Patients diagnosed with Binge Eating Disorder (BED) overeat food but, as opposed to patients with bulimia nervosa, they do not compensate for their increased food intake and therefore their body weight increases. It is hypothesized that the speed of eating has increased in BED and that body weight will decrease if the speed of eating is decreased. The speed of eating is measured using Mandometer, an eating disorder conditioning tool, class 2 device cleared by the FDA for the treatment of eating disorders. Mandometer is a scale connected to a computer, patients eat food from a plate on the scale and the computer stores the weight loss of the plate, thus recording the speed of eating. Patients decrease their speed of eating by following training curves on the computer screen while eating. The emergence of their own speed of eating on the screen makes this possible.

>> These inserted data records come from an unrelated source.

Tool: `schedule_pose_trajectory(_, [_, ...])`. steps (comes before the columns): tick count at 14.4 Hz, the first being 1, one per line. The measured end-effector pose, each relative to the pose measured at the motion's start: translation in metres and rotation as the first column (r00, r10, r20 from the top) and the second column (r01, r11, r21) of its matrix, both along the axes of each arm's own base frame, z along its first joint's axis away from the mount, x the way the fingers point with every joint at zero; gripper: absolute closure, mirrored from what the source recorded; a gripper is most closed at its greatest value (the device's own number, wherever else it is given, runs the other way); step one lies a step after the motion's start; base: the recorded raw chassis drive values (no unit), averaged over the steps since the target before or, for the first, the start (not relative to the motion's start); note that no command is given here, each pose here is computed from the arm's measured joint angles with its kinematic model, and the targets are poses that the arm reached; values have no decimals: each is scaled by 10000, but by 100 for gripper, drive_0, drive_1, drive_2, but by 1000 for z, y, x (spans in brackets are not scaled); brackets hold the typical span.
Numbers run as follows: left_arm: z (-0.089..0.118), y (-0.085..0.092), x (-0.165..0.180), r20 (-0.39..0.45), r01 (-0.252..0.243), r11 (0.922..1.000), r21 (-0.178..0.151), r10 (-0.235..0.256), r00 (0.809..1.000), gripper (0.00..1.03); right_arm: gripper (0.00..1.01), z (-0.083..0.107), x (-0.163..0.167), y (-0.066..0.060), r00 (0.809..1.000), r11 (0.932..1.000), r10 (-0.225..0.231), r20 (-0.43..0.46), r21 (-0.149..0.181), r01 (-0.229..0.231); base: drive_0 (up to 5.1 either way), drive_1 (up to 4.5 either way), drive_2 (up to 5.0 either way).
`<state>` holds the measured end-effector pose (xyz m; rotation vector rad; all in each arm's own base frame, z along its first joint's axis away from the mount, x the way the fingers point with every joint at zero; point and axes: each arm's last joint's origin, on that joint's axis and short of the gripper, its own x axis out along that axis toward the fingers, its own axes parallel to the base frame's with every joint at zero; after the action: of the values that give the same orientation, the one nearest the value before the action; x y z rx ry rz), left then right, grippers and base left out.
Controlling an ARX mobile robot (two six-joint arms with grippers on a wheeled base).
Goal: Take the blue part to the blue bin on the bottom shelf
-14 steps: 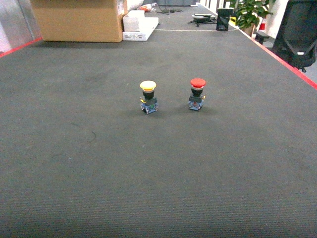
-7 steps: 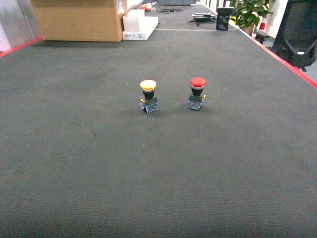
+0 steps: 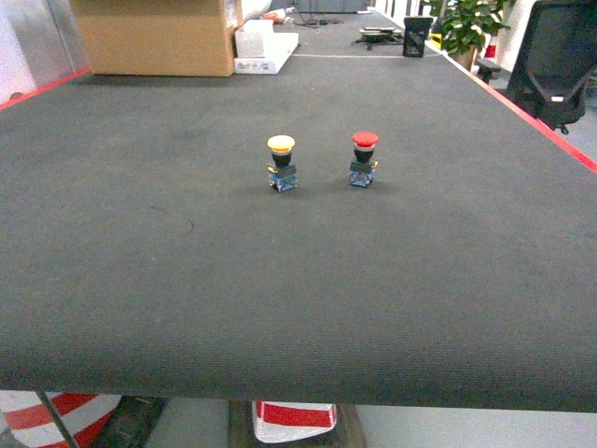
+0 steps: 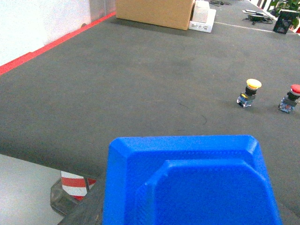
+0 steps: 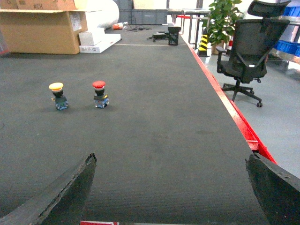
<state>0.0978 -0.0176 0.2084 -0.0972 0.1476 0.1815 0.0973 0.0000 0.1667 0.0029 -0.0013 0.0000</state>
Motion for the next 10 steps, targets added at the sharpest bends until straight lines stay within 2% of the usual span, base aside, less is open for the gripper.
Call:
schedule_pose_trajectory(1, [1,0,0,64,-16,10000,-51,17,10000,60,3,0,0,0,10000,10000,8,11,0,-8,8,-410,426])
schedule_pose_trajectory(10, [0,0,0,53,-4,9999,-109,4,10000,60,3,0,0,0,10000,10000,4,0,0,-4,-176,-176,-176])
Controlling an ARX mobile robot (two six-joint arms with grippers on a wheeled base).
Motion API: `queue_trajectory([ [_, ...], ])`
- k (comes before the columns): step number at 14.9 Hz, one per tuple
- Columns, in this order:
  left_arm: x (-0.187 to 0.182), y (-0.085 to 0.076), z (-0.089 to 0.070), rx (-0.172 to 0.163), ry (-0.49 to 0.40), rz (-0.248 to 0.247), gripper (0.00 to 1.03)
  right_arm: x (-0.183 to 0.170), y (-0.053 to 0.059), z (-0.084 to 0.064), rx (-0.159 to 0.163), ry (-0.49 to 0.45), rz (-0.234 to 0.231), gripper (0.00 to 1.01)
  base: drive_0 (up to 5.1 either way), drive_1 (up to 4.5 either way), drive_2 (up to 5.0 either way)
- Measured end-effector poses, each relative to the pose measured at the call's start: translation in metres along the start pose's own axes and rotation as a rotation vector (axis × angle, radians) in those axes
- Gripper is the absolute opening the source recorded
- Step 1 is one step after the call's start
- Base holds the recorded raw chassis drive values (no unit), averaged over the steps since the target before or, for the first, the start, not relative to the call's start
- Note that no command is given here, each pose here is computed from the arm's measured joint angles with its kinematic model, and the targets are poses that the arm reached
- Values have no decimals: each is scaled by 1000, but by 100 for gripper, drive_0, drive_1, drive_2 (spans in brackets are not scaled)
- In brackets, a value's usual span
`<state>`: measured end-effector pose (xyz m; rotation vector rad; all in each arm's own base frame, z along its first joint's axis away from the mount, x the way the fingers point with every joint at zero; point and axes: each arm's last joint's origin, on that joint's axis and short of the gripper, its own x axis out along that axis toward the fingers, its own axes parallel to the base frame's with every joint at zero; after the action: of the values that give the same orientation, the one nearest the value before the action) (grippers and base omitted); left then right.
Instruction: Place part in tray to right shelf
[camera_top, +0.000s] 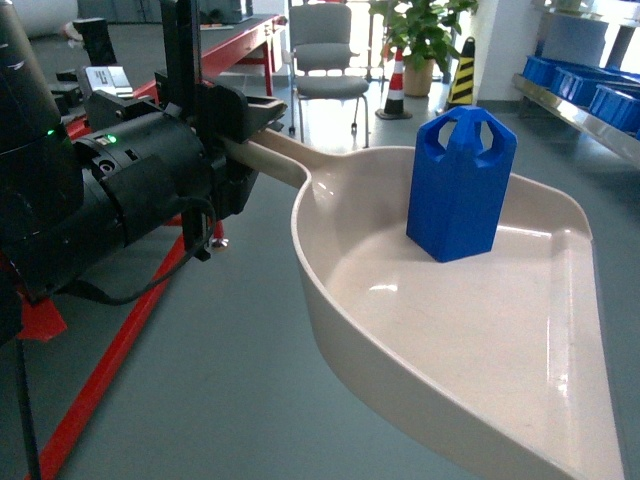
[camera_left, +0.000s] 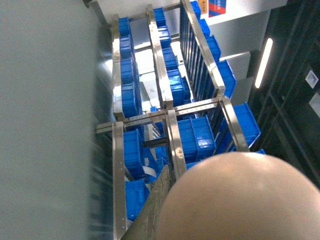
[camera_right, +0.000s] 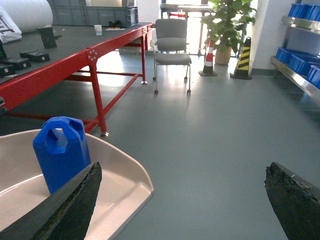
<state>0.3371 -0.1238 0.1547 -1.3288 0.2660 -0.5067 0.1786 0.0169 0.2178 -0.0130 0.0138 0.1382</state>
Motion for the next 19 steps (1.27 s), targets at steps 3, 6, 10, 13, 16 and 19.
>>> queue_trajectory([
  [3,0,1,0,-2,2,8,12,0,0,-1,1,4,0,98,-5,426,-435],
  [6,0,1,0,-2,4,11,12,0,0,-1,1,11,0,98,0,431,-430],
  [10,0,1,0,-2,3,8,12,0,0,-1,1,7,0,98,1,431,-429],
  [13,0,1,0,-2,3,12,12,0,0,-1,0,9,0,98,-9,422,-439],
  [16,0,1,0,-1,2,9,12,0,0,0,0,5,1,98,3,433,-427],
  [19,0,1,0,-2,2,11,12,0,0,-1,0,8,2,98,5,435,-425],
])
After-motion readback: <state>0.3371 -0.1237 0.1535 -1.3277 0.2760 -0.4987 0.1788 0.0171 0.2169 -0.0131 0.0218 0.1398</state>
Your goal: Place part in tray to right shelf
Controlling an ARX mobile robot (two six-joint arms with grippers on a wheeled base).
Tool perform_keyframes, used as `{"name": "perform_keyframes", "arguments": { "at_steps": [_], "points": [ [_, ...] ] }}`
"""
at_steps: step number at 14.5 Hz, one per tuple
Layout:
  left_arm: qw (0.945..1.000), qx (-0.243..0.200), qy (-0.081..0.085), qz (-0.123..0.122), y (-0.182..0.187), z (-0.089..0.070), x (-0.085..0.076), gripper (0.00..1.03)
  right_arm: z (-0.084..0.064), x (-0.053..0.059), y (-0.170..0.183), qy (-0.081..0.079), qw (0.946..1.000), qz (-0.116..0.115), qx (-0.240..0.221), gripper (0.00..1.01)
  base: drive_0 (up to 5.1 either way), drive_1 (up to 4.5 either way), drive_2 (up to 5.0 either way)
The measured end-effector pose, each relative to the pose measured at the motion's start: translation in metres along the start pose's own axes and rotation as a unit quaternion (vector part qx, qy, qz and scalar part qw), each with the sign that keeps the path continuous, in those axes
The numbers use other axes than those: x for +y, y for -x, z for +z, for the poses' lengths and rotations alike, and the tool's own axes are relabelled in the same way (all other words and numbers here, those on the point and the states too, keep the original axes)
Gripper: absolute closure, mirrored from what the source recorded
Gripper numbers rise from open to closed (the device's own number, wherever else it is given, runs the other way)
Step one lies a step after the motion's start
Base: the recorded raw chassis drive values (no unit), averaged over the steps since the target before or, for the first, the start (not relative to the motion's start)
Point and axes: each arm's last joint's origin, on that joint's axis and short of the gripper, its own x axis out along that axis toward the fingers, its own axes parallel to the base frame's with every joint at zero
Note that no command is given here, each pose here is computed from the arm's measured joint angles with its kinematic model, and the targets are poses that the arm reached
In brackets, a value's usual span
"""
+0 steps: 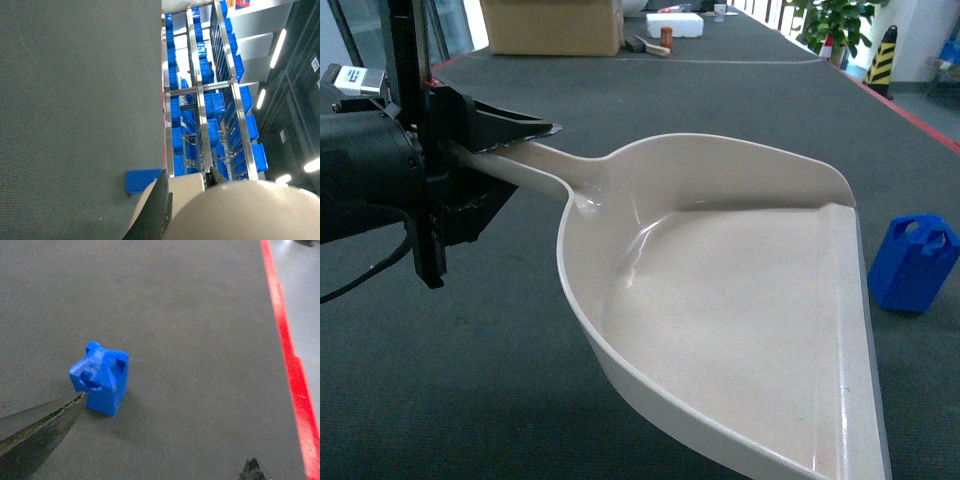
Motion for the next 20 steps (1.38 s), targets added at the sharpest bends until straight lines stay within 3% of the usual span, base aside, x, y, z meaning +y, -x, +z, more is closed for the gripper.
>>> {"name": "perform_keyframes", "arguments": {
  "at_steps": [3, 5, 7, 9, 10, 12, 13, 14, 15, 17, 18, 19, 20],
  "points": [
    [1.0, 0.001, 0.0, 0.0, 0.0, 0.0, 0.0, 0.86, 0.018, 0.032, -0.07, 0.02, 0.9978, 0.044, 0.045, 0.03, 0.0, 0.0, 0.0],
    [1.0, 0.001, 0.0, 0.0, 0.0, 0.0, 0.0, 0.87, 0.021, 0.055, -0.098, 0.028, 0.9946, 0.064, 0.076, 0.03, 0.0, 0.0, 0.0],
    [1.0, 0.001, 0.0, 0.0, 0.0, 0.0, 0.0, 0.87, 0.021, 0.074, -0.121, 0.036, 0.9922, 0.05, 0.108, 0.03, 0.0, 0.0, 0.0],
    [1.0, 0.001, 0.0, 0.0, 0.0, 0.0, 0.0, 0.87, 0.011, 0.081, -0.138, 0.028, 0.9885, 0.024, 0.146, 0.04, 0.0, 0.0, 0.0],
    [1.0, 0.001, 0.0, 0.0, 0.0, 0.0, 0.0, 0.87, -0.001, 0.083, -0.145, 0.019, 0.9864, 0.02, 0.162, 0.17, 0.0, 0.0, 0.0],
    [1.0, 0.001, 0.0, 0.0, 0.0, 0.0, 0.0, 0.87, -0.009, 0.081, -0.141, 0.005, 0.9859, 0.001, 0.167, 0.41, 0.0, 0.0, 0.0],
    [1.0, 0.001, 0.0, 0.0, 0.0, 0.0, 0.0, 0.87, -0.006, 0.078, -0.125, -0.006, 0.9868, 0.0, 0.162, 0.52, 0.0, 0.0, 0.0],
    [1.0, 0.001, 0.0, 0.0, 0.0, 0.0, 0.0, 0.87, 0.002, 0.077, -0.103, -0.007, 0.9893, 0.003, 0.146, 0.55, 0.0, 0.0, 0.0],
    [1.0, 0.001, 0.0, 0.0, 0.0, 0.0, 0.0, 0.87, 0.02, 0.076, -0.073, -0.014, 0.9925, 0.017, 0.12, 0.55, 0.0, 0.0, 0.0],
    [1.0, 0.001, 0.0, 0.0, 0.0, 0.0, 0.0, 0.87, 0.064, 0.093, -0.014, -0.02, 0.9953, 0.086, 0.04, 0.55, 0.0, 0.0, 0.0],
    [1.0, 0.001, 0.0, 0.0, 0.0, 0.0, 0.0, 0.87, 0.078, 0.107, 0.006, -0.021, 0.992, 0.124, 0.015, 0.55, 0.0, 0.0, 0.0],
    [1.0, 0.001, 0.0, 0.0, 0.0, 0.0, 0.0, 0.87, 0.087, 0.131, 0.021, -0.021, 0.9855, 0.168, 0.004, 0.55, 0.0, 0.0, 0.0],
    [1.0, 0.001, 0.0, 0.0, 0.0, 0.0, 0.0, 0.87, 0.085, 0.15, 0.027, -0.011, 0.9804, 0.197, 0.009, 0.55, 0.0, 0.0, 0.0]
  ]
}}
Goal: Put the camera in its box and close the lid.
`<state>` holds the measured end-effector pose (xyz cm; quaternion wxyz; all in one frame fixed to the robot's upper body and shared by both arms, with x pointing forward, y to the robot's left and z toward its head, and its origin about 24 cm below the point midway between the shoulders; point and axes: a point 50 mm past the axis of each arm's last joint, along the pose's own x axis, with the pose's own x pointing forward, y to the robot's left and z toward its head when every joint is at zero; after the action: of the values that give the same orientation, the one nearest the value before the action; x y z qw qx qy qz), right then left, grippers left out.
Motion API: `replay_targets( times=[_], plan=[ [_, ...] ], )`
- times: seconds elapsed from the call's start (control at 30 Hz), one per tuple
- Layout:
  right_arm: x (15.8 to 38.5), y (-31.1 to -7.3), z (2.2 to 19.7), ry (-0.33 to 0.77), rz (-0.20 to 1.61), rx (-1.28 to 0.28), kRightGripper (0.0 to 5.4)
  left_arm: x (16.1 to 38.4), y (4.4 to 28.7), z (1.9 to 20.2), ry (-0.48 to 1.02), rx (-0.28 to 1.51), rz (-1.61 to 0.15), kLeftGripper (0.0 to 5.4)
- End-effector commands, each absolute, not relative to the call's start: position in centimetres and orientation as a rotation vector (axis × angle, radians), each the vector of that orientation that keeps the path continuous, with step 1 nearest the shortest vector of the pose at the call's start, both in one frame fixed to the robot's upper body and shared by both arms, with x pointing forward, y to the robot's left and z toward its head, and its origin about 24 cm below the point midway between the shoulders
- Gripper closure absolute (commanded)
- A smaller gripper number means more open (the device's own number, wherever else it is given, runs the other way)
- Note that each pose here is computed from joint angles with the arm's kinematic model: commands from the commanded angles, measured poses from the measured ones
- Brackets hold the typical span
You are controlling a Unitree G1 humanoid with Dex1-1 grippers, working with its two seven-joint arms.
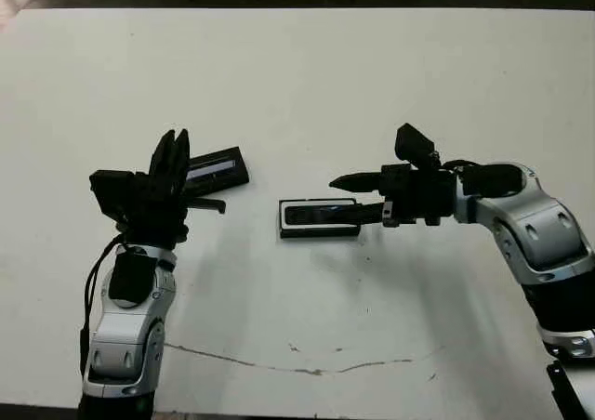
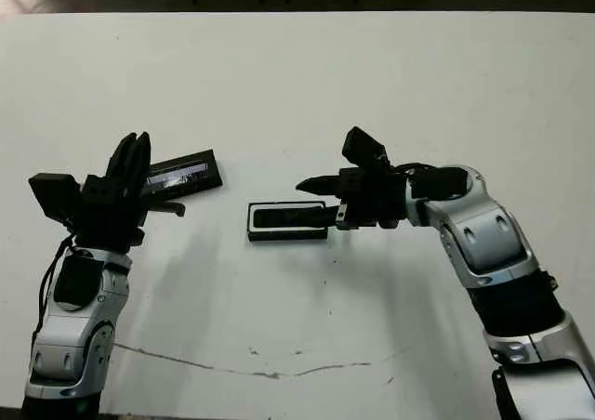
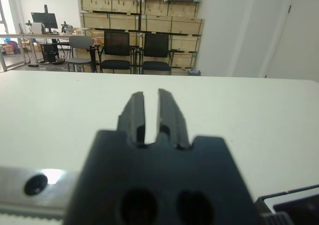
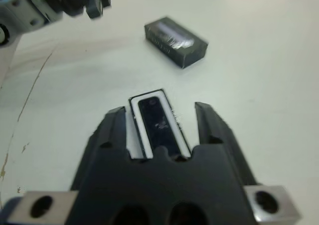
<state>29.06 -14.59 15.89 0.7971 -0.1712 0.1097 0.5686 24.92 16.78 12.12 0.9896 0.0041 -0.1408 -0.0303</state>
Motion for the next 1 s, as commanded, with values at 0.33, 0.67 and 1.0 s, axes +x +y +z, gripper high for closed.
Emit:
replay_targets(
  times=[0.33,0.67,1.0],
  plan=[
    [28.8,-17.4,18.1,0.002,0.960,-0.199,0.41,25.0,17.0,11.6,-0.243,0.038,-0.063,5.40],
    [27.1,-16.1,16.7,-0.106,0.568,-0.298,1.38,25.0,17.0,11.6,-0.240,0.033,-0.060,5.40],
    [25.3,-14.7,15.3,-0.205,0.589,-0.382,3.59,25.0,17.2,11.8,-0.246,0.039,-0.056,5.40]
  ],
)
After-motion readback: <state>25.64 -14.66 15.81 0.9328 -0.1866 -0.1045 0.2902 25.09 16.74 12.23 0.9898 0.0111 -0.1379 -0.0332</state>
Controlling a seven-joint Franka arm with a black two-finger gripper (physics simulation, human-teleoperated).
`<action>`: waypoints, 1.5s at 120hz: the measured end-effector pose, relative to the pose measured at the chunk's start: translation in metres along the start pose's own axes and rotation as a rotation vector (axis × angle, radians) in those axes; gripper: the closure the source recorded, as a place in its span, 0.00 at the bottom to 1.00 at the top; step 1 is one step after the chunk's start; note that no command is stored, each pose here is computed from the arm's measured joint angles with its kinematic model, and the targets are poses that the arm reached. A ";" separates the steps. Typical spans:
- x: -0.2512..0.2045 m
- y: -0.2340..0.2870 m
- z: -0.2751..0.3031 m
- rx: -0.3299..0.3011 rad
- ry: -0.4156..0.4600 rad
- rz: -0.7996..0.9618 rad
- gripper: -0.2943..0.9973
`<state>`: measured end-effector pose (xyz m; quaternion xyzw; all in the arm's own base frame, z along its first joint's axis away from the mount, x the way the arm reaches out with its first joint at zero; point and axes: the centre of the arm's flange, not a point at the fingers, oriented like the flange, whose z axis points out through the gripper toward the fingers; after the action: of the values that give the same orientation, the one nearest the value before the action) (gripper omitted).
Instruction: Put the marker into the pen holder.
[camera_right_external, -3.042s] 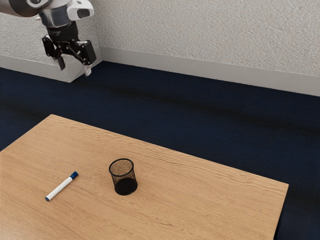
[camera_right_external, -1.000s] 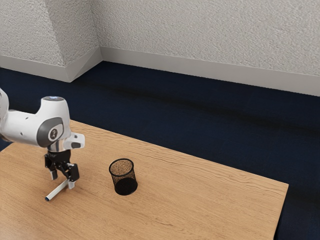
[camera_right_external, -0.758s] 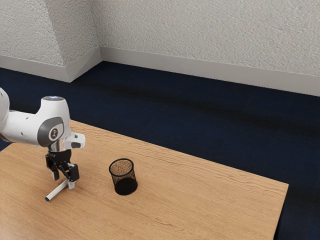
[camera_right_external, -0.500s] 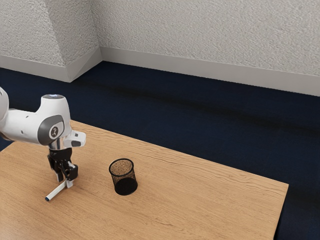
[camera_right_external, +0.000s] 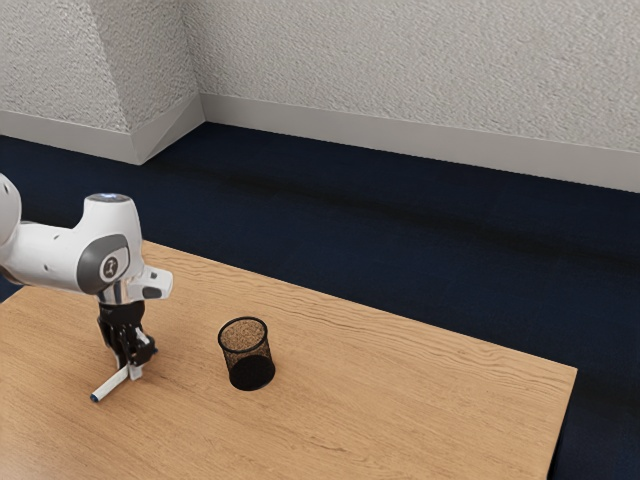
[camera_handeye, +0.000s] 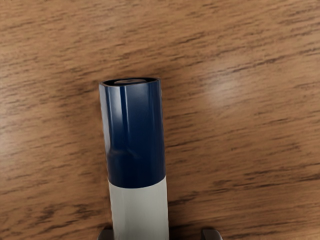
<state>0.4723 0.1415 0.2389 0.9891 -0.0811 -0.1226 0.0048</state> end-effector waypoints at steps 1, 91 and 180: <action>0.000 0.000 0.000 0.000 0.000 0.000 0.65; 0.011 0.023 -0.084 0.120 0.207 0.053 0.84; 0.031 0.173 -0.198 0.217 0.728 0.214 0.84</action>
<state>0.5228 -0.0365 0.4287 0.9487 -0.1891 0.2466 -0.0586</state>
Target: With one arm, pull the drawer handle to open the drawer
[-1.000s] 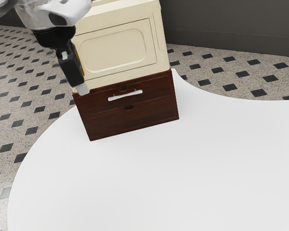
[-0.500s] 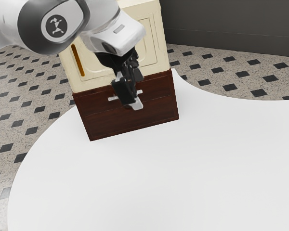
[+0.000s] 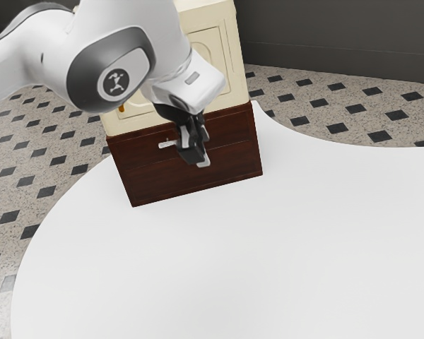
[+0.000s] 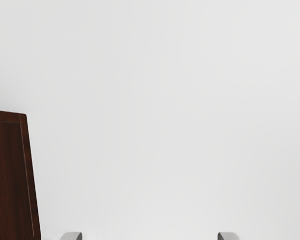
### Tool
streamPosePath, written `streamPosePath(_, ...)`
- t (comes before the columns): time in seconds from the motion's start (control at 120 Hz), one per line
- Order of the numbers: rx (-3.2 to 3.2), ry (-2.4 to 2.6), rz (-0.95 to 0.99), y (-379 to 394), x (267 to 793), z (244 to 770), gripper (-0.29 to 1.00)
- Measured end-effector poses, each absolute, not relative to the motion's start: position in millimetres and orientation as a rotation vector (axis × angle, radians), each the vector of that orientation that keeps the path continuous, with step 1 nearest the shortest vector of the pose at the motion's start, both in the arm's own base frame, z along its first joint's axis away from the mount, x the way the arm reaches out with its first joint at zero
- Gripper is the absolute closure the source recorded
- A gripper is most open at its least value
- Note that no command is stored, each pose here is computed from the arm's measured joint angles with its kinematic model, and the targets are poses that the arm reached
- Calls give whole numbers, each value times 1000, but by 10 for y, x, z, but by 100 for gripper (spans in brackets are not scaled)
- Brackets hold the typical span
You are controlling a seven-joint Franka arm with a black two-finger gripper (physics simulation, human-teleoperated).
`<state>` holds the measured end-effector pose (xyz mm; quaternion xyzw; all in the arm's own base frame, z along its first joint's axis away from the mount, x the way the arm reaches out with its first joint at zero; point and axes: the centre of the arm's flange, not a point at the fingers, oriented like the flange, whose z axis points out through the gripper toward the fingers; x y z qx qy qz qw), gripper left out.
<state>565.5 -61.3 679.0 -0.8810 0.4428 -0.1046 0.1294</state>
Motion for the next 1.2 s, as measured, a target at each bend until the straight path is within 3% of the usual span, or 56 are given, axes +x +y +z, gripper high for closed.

Patients use Mandometer for lunch and dinner over one week at home to estimate their speed of eating and their food intake as the first step of clinical pratice. Mandometer is then programmed with how much and how quickly to eat and patients practice eating using Mandometer at home over the subsequent treatment. Data from 166 BED-patients using Mandometer at home and from a total of 354 patients who have been treated have been collected. 30 normal weight, healthy subjects will be recruited to test the hypothesis that their speed of eating is lower than that of the BED-patients. These control subjects will eat lunch and dinner using Mandometer at home over one week, but they will, obviously, not participate in treatment.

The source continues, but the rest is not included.